Не отрываясь, долго, снизу вверх, смотрела на родное сильное лицо. Знала на нем каждую морщинку, но не умела понимать того, что есть-за мелкими морщинками. Там другое лицо. Словно невзначай разгадала мудреную загадку. Вот он, тот, который все знает и выведет, — Ванюшка! Все теперь устроится. Ванюшка знает, как. Он знает! Лежала тихая, покорная и отдавалась ему в мыслях телом и душой, но не так, как иногда, — до угару, до боли— нет, не так. И в этой покорности было неизведанное счастье, было небо и солнце.

Очнулась от толчка: Иван подвинул затекшую руку.

— Разбудил, знать?

Она молча улыбнулась, поправляя волосы.

— Отдохни маленько.

Опять ничего не ответила, покрутила головой и вытянулась в рост.
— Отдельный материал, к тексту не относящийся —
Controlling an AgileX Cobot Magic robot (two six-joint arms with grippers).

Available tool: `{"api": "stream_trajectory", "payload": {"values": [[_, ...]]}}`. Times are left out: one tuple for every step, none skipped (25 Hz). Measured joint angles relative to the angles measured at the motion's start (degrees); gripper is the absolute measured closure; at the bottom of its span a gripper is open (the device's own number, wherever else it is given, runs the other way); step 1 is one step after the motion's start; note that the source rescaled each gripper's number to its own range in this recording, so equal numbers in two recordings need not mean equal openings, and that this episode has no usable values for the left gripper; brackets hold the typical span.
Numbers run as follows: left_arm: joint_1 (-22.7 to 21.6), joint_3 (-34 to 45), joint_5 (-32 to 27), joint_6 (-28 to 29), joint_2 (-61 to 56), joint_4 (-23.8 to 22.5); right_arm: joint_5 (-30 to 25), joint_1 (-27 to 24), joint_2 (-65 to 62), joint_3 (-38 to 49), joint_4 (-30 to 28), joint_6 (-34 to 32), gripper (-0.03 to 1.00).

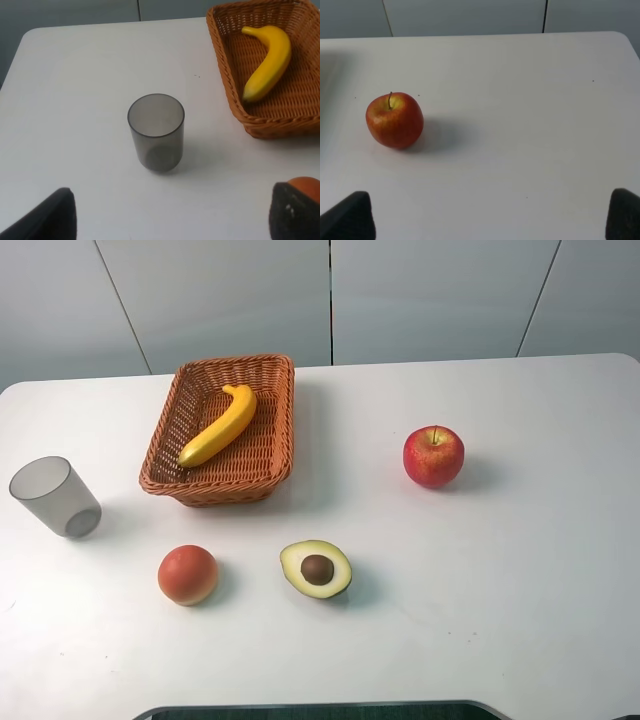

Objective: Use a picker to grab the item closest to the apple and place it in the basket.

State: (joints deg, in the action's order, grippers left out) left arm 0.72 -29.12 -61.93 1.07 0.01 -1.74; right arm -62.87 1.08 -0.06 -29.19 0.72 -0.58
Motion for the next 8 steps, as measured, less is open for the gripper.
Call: {"api": "stream_trajectory", "payload": {"values": [[0.00, 0.00, 0.00, 0.00, 0.00, 0.00, 0.00, 0.00, 0.00, 0.00, 0.00, 0.00, -0.03], [0.00, 0.00, 0.00, 0.00, 0.00, 0.00, 0.00, 0.00, 0.00, 0.00, 0.00, 0.00, -0.03], [0.00, 0.00, 0.00, 0.00, 0.00, 0.00, 0.00, 0.00, 0.00, 0.00, 0.00, 0.00, -0.03], [0.00, 0.00, 0.00, 0.00, 0.00, 0.00, 0.00, 0.00, 0.00, 0.00, 0.00, 0.00, -0.03], [0.00, 0.00, 0.00, 0.00, 0.00, 0.00, 0.00, 0.00, 0.00, 0.00, 0.00, 0.00, -0.03], [0.00, 0.00, 0.00, 0.00, 0.00, 0.00, 0.00, 0.00, 0.00, 0.00, 0.00, 0.00, -0.03], [0.00, 0.00, 0.00, 0.00, 0.00, 0.00, 0.00, 0.00, 0.00, 0.00, 0.00, 0.00, -0.03], [0.00, 0.00, 0.00, 0.00, 0.00, 0.00, 0.00, 0.00, 0.00, 0.00, 0.00, 0.00, -0.03]]}}
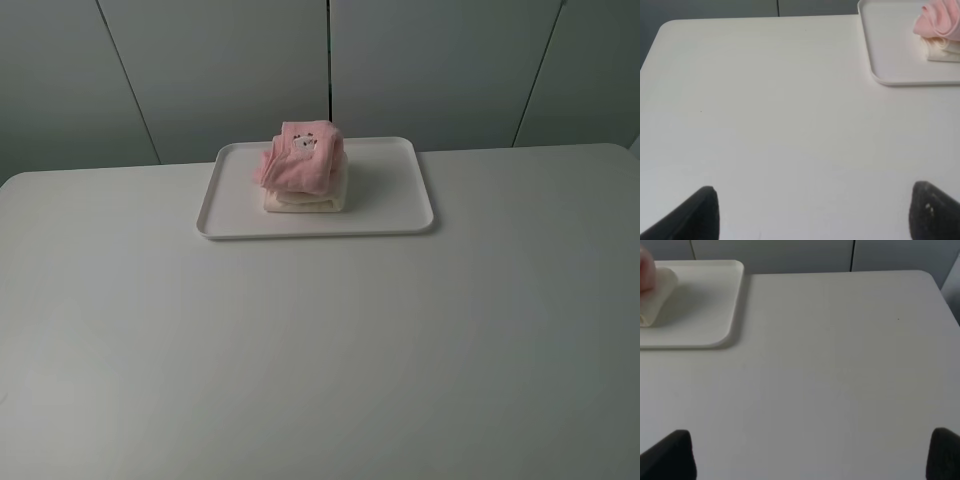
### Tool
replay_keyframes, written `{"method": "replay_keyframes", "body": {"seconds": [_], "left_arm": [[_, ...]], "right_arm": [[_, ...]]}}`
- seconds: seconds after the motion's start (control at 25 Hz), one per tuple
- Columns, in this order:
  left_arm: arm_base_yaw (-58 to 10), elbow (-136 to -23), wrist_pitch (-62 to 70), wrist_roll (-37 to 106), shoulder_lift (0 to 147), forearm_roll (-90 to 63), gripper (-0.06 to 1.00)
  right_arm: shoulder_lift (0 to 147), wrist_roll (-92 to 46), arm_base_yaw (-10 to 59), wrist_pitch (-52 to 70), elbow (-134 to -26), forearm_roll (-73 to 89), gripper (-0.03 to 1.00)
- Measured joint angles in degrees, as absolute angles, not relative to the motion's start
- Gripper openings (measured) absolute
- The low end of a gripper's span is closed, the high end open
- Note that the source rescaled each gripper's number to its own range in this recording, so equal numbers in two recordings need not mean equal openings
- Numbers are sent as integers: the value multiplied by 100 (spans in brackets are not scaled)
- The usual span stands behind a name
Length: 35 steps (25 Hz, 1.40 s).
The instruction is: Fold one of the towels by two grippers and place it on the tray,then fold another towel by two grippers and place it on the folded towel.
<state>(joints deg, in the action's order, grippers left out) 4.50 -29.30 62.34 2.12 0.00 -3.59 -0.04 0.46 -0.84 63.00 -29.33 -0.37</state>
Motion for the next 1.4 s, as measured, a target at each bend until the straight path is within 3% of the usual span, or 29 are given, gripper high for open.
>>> {"method": "replay_keyframes", "body": {"seconds": [0.4,1.4], "left_arm": [[450,-2930,6234,212,0,-359,98],[450,-2930,6234,212,0,-359,98]], "right_arm": [[-4,0,-507,6300,-2933,-37,100],[-4,-32,-536,6288,-2933,-37,100]]}}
За спиной в лесу темнели тени. Пятна зелени, воды и камней потеряли свои краски. Серой дымкой застилало всю долину.

— Ночь, мотри, идет, Ванюшка, — с трудом вставая показала Акулина на дальнюю кайму хребтов, из-за которых поднимался на небо украдкой молодой, бумажно-белый, месяц.
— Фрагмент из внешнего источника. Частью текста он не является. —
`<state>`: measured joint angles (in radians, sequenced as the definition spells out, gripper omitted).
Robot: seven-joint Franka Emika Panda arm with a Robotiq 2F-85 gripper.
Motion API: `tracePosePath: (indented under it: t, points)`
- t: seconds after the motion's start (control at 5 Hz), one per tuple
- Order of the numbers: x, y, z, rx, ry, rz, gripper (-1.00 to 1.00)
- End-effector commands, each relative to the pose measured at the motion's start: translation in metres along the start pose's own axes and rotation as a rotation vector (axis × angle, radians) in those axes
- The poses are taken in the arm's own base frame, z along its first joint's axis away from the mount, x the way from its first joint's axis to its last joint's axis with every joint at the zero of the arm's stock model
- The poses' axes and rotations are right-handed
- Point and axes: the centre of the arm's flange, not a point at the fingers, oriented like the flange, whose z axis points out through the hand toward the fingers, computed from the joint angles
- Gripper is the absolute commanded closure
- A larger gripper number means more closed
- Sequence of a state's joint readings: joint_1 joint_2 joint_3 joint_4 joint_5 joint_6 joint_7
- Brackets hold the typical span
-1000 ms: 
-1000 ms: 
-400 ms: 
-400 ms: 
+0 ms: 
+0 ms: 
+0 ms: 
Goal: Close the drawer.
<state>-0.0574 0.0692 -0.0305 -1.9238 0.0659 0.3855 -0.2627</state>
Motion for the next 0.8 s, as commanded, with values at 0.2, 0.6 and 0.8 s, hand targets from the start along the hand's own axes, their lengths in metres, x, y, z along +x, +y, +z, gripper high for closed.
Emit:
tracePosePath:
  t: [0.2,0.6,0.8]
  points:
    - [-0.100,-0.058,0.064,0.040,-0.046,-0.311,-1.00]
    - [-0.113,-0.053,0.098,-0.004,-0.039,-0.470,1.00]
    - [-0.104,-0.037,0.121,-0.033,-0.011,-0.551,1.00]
— А вить хайрюзов-то, знать, мы подавили, — смеясь, потянула она длинный прут.

Иван улыбнулся.

— Пластать не надо, работы меньше.

Когда возвращались, Акулина на каждом шагу припадала в малинник, набивая полный рот рассыпчатыми ягодами.

— Лошадей бы надо доглядеть, — заботился Иван.

— Пойдем, пойдем!

Она поймала его за руку, и оба побежали вдоль речушки, по-ребячьи прыгая через большие камни. Но по дороге встала черная черемуха, раскинув лапы далеко над речкой. Акулина, уцепившись за одну из веток, вскрикнула:

— Ты глянь-ка, глянь! Черным-черно от ягоды! Набрать-то вот бы! Наберем? Ну, давай, ли чо ли, шапку!

Он покорно протянул ей меховушку и, подпрыгнув, наклонил развесистый сучок. На каждой веточке висели длинные сережки черных мягких ягод. Стоило до них дотронуться, как ягоды дождем катились по ладони в шапку, в рукава и на траву. Ванюшка все старался отыскать корявые сучки, где ягода была крупнее и слаще. Акулина искоса взглянула на него, и что-то в ней проснулось, хлынуло огнем по жилам. Будто год не видела. А он совсем уже не парень. Борода пушится. А ручищи-то, а плечи! Муж он, муж! Сын в него издастся, капля в каплю. Застыдилась своей мысли, вспыхнула, вплотную подошла к нему и, пропустивши свою руку под его, тянулась к вздрагивающим сережкам. Радостно и жутко было прикасаться к его телу, чувствовать тяжелую родную руку на своем плече и у лица. Оттого ли, что рука так крепко пахла, или оттого, что сердце сильно билось, пальцы прыгали по листьям, не захватывая ягод.